Briton killed in bid to free hostages
PORT HARCOURT — One of seven foreign oil workers taken hostage yesterday was killed and another was wounded during a rescue attempt that also left two kidnappers and a soldier dead, officials said.
Gunmen had seized the seven hostages from a supply vessel belonging to a subsidiary of Italian oil giant Eni SpA about 30 miles off the coast of southern Nigeria in the latest attack by militants on facilities in the volatile Niger Delta, where most of the country’s oil is produced.
The slain hostage was British and the wounded man was Italian, according to a colleague. Eni had said earlier the hostages were two Finns, an Italian, a Filipino, a Briton, a Pole and a Romanian.
IAEA agrees to deny aid for nuke reactor
VIENNA, Austria — The U.N. nuclear-watchdog agency effectively agreed yesterday to deny Iran technical help in building a plutonium-producing reactor but left room for Tehran to renew its request in two years, diplomats said.
A committee of the International Atomic Energy Agency forwarded a summary of three days of deliberations on 832 requests for technical aid to the full board, scheduled to meet today.
That gathering was expected to follow the committee’s recommendation and waive a decision on Tehran’s request for aid for its Arak reactor. That, in effect, would deny IAEA money for Arak — at least for the next two years, after which new requests will be considered.
Free-trade talks draw labor protests
SEOUL — Tens of thousands of South Korean workers held rallies and labor strikes yesterday to oppose a free-trade agreement with the United States and to demand better working conditions.
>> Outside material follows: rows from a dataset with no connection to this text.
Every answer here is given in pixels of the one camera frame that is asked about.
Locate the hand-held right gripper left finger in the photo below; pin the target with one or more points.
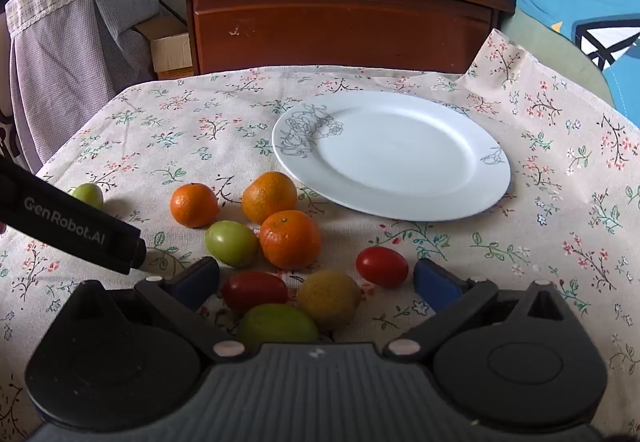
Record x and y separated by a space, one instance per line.
197 279

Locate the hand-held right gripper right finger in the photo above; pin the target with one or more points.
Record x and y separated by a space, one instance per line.
435 284

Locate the green jujube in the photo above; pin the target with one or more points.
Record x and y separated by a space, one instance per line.
89 194
277 324
231 243

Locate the red cherry tomato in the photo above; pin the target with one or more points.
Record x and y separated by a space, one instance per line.
255 291
381 266

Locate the orange mandarin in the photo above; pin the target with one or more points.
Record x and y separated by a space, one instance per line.
269 196
194 204
290 239

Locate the brown kiwi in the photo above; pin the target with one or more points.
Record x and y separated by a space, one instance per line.
330 299

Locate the white plate with line drawing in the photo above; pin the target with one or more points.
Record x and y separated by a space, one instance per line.
395 157

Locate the floral tablecloth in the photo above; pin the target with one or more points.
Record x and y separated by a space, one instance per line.
550 222

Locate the lilac gingham cloth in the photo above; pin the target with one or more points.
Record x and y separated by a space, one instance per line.
75 72

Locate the small cardboard box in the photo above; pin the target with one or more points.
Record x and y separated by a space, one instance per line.
172 52

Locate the pale green cushion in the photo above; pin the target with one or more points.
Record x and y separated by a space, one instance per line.
550 57

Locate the brown wooden nightstand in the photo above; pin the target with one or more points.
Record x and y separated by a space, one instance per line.
340 27
Chanting “Down, down FTA,” thousands of protesters held a peaceful rally near the city hall in central Seoul, while hundreds clashed with police in the southwestern city of Gwangju. No injuries were reported.
The protest comes less than two weeks before South Korean and American negotiators meet for their fifth round of free-trade talks in the United States to hammer out an accord that would slash tariffs and other trade barriers.
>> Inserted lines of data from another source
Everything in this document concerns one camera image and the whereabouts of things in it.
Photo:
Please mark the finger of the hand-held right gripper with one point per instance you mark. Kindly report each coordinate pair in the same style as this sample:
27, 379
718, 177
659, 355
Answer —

40 held in protest against pope’s visit
ISTANBUL — Police yesterday detained about 40 members of a Turkish nationalist party who earlier had occupied one of Istanbul’s most famous buildings, the Haghia Sophia, to protest the visit next week of Pope Benedict XVI.
The protesters belong to the Great Unity Party, a far right-wing group that has previously staged demonstrations against the planned Nov. 28-Dec. 1 visit.
Benedict is scheduled to tour the Haghia Sophia — one of the world’s greatest churches for more than 1,000 years, which was converted into a mosque after the conquest of Istanbul by Ottoman Turks in 1453. Today, the Haghia Sophia is a museum, and public religious ceremonies inside are forbidden.
90 held in Montreal in raids against mob
MONTREAL — Police arrested about 90 suspected organized crime figures early yesterday, including the father of a man who faces charges related to the killing of members of the Bonanno crime family in New York.
More than 700 police officers in Montreal conducted the early-morning raids to round up the suspects, and more than 1,300 charges were expected to be brought, police said.
Among those arrested was 82-year-old Nicolo Rizzuto. His son, Vito Rizzuto, was deported to the United States earlier this year to face charges related to the killings of three members of the reputed Bonanno crime family in New York.
Gorbachev undergoes artery surgery
MOSCOW — Former Soviet leader Mikhail Gorbachev is recovering after undergoing surgery in Germany on a key artery in the neck that supplies blood to the brain, his foundation said yesterday.
Mr. Gorbachev, 75, had surgery on his carotid artery at a clinic in Munich on Tuesday.